S'agissant de l'attractivité de nos métiers, je suis convaincu que les nouveaux contrats, les rattrapages de salaires et toutes les nouvelles formules inscrites dans la LPR vont dans la bonne direction. Je l'ai dit à plusieurs reprises, les critiques faites à la LPR au motif qu'elle augmenterait la précarité des emplois sont injustifiées, puisque les emplois qu'elle crée sont plus pérennes que les emplois très précaires qu'elle entend remplacer. Cependant, il va falloir attendre de longues années avant de voir la mise à niveau des conditions de travail et de l'attractivité des métiers de la recherche. Cela concerne les salaires, l'environnement de recherche, l'environnement administratif – dont la lourdeur actuelle en fait un dragon très décrié par nos chercheurs –, mais aussi la possibilité de prendre des risques et de financer des recherches dont l'aboutissement n'est pas certain, tant dans le secteur public que dans le secteur privé. J'insiste, ni le public, ni le privé ne peuvent tout faire à eux tout seuls.
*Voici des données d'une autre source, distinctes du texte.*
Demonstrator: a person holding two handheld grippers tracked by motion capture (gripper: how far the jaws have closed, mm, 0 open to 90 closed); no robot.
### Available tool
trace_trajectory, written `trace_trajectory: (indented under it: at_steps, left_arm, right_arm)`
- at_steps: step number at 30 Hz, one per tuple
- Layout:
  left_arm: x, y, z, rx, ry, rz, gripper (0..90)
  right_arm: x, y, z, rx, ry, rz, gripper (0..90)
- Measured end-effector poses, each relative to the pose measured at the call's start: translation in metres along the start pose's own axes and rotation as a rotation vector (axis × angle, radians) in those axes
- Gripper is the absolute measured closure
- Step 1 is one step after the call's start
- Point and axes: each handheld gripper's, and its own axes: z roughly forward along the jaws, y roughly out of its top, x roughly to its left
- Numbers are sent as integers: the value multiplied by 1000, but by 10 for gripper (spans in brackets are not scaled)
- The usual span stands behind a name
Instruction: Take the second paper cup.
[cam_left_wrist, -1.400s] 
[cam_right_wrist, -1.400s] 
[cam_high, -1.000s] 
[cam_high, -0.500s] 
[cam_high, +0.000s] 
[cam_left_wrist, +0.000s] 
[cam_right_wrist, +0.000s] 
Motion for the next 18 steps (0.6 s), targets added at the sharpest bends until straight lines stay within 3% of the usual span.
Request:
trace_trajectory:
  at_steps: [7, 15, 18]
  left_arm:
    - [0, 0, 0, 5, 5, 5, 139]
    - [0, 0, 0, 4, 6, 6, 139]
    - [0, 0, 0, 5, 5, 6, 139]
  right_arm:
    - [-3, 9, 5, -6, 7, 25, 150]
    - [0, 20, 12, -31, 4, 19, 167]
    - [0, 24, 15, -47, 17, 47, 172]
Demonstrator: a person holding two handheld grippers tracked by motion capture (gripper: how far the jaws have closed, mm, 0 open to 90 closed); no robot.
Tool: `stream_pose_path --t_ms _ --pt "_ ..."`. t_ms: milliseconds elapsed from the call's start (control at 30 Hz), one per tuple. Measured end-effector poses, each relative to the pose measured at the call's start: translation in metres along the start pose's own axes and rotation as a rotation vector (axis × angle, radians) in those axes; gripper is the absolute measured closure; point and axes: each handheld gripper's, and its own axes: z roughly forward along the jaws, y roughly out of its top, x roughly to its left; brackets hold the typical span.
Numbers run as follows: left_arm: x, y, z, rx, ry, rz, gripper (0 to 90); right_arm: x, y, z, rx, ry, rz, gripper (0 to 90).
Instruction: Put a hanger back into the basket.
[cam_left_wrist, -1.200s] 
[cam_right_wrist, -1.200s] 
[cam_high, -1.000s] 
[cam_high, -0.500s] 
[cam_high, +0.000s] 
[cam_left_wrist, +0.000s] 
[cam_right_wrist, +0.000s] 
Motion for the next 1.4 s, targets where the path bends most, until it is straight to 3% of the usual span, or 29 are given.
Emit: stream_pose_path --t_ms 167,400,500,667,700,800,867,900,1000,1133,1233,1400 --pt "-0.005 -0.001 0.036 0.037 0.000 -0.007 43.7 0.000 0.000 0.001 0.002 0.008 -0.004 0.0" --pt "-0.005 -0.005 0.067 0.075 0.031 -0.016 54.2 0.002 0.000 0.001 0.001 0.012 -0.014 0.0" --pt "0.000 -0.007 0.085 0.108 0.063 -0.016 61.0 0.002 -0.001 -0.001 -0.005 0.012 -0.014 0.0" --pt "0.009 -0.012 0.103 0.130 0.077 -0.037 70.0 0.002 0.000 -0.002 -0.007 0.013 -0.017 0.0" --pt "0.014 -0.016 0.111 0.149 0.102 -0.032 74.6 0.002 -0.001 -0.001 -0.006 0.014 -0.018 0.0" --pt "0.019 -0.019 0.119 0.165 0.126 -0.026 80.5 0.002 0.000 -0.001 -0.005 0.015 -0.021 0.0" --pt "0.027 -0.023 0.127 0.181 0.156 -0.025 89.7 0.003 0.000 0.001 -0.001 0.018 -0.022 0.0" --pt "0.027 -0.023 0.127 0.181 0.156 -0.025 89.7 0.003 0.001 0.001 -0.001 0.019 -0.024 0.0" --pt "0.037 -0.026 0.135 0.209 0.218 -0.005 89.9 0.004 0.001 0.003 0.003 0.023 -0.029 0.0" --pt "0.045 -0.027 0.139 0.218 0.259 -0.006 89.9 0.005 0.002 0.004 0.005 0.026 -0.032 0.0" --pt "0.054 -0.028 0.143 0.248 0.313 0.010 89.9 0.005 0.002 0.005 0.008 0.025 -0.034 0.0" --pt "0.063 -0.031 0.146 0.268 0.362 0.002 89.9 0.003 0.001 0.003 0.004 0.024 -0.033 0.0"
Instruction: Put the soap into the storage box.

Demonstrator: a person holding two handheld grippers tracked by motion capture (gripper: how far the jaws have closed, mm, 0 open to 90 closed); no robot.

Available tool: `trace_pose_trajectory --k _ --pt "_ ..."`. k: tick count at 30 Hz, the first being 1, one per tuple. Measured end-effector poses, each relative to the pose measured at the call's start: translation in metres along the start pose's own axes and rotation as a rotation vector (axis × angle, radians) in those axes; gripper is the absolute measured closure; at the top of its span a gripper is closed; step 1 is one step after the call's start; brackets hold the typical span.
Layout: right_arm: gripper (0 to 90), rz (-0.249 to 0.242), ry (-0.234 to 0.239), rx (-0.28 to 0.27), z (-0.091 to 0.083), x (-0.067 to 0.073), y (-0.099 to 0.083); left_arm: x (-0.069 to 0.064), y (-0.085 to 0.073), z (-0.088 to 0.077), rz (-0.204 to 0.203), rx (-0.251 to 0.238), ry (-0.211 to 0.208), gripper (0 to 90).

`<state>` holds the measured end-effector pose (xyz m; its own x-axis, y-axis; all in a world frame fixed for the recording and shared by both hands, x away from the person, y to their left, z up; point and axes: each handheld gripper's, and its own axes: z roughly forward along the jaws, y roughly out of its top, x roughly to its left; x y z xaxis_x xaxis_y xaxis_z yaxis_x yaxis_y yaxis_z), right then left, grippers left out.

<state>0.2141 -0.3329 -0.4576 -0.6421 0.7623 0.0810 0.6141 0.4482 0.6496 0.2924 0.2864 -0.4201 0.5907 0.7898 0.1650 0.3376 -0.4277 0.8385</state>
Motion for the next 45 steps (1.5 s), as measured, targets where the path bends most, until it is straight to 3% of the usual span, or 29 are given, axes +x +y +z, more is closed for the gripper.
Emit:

À ma connaissance, le Gouvernement ne justifie pas le faible niveau des crédits alloués à l'IFP-EN et à l'IPEV. Je n'ai obtenu d'explications ni lorsque j'ai interpellé la ministre de l'enseignement supérieur, de la recherche et de l'innovation dans le cadre du Printemps de l'évaluation, ni en discutant avec les membres de son cabinet. Je sais que nos collègues Jimmy Pahun et Francis Chouat sont retournés à la charge auprès des ministères, en particulier sur le sort de l'IPEV, sans obtenir de garanties à ce jour. Nous parlons pourtant de quelques petits millions d'euros au sein de budgets qui se comptent en centaines de millions, voire en milliards si l'on tient compte des prévisions de la LPR. Je ne vois vraiment aucune justification à ce chipotage sur les petites sommes dont ont besoin ces instituts de très haut vol, qui font la fierté de la France. C'est pourquoi j'insiste sur le bien-fondé des deux amendements que je m'apprête à vous présenter.